Skip navigation
All People > ernstamort > Holger Amort's Blog > 2017 > February
2017

AF Analysis is a pretty powerful tool and covers the majority of use cases. But there are also situations, where more advanced solutions are required.

The following is a common request: Basic Linear Regression: Slope, Intercept, and R-squared

 

And although the math is not difficult and code snippets are available on the internet, I don't think its a good idea to create modules just for that specific need. There will always something missing.

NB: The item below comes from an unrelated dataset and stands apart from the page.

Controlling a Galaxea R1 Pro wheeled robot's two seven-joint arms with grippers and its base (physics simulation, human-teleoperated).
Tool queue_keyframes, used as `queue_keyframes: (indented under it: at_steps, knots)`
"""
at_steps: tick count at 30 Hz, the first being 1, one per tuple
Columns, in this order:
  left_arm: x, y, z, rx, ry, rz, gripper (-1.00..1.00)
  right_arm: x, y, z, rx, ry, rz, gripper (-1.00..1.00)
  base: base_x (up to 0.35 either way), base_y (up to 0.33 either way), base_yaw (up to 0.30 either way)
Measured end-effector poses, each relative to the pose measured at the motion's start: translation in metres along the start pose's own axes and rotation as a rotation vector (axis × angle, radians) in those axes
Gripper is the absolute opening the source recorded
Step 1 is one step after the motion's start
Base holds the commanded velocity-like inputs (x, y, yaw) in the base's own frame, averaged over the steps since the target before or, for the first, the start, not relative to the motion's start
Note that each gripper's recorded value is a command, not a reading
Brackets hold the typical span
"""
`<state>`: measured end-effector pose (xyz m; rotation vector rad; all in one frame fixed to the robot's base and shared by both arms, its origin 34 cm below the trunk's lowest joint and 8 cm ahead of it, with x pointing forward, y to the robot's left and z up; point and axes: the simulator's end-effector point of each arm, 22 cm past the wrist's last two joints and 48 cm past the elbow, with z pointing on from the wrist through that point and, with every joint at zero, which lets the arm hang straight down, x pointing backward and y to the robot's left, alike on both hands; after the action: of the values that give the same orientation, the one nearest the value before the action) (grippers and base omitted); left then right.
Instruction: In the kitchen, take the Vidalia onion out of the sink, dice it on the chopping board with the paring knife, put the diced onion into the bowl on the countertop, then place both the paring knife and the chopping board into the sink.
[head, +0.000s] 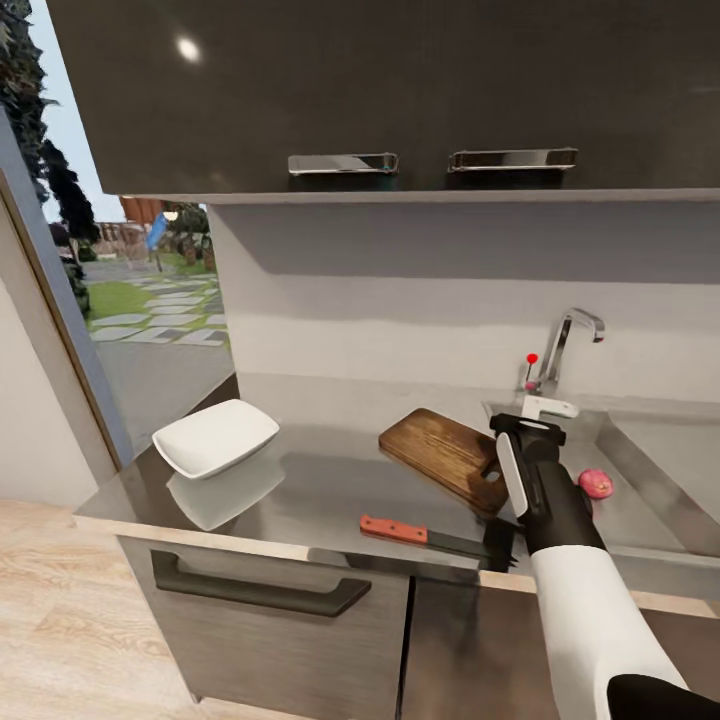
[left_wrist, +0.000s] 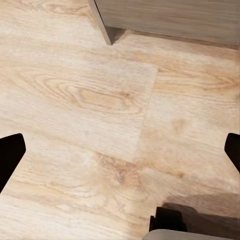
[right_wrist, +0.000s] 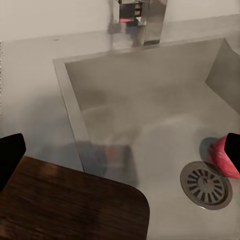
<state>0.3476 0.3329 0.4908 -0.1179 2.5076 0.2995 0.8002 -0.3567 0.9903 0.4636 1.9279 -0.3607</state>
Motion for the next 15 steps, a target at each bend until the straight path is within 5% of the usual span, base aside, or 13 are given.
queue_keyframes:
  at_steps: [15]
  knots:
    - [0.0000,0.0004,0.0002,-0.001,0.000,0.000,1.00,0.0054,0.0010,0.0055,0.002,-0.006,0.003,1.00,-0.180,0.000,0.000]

     You start with linear regression,

     then you need something to clean up outliers and missing values,

     maybe you want to robustify your calculations,

     a non linear function might give you a better fit,

     one variable might not enough to describe your data

     ...

Solutions for these problems are easy in MATLAB and R since they have already plenty of libraries available. The following describes how to build a R custom data reference.

Prerequisites

 

You need Visual Studio and an 64 bit R installation: Microsoft R Open: The Enhanced R Distribution · MRAN

Setup a standard class library, similarly to this post: Implementing the AF Data Pipe in a Custom Data Reference

In addition you will need the following nuget packages
    https://www.nuget.org/packages/R.NET.Community/

    NuGet Gallery | Costura.Fody 1.3.3

 

There are alternatives for both nugets, but I just tested this combination.

And of course a standard AF client installation.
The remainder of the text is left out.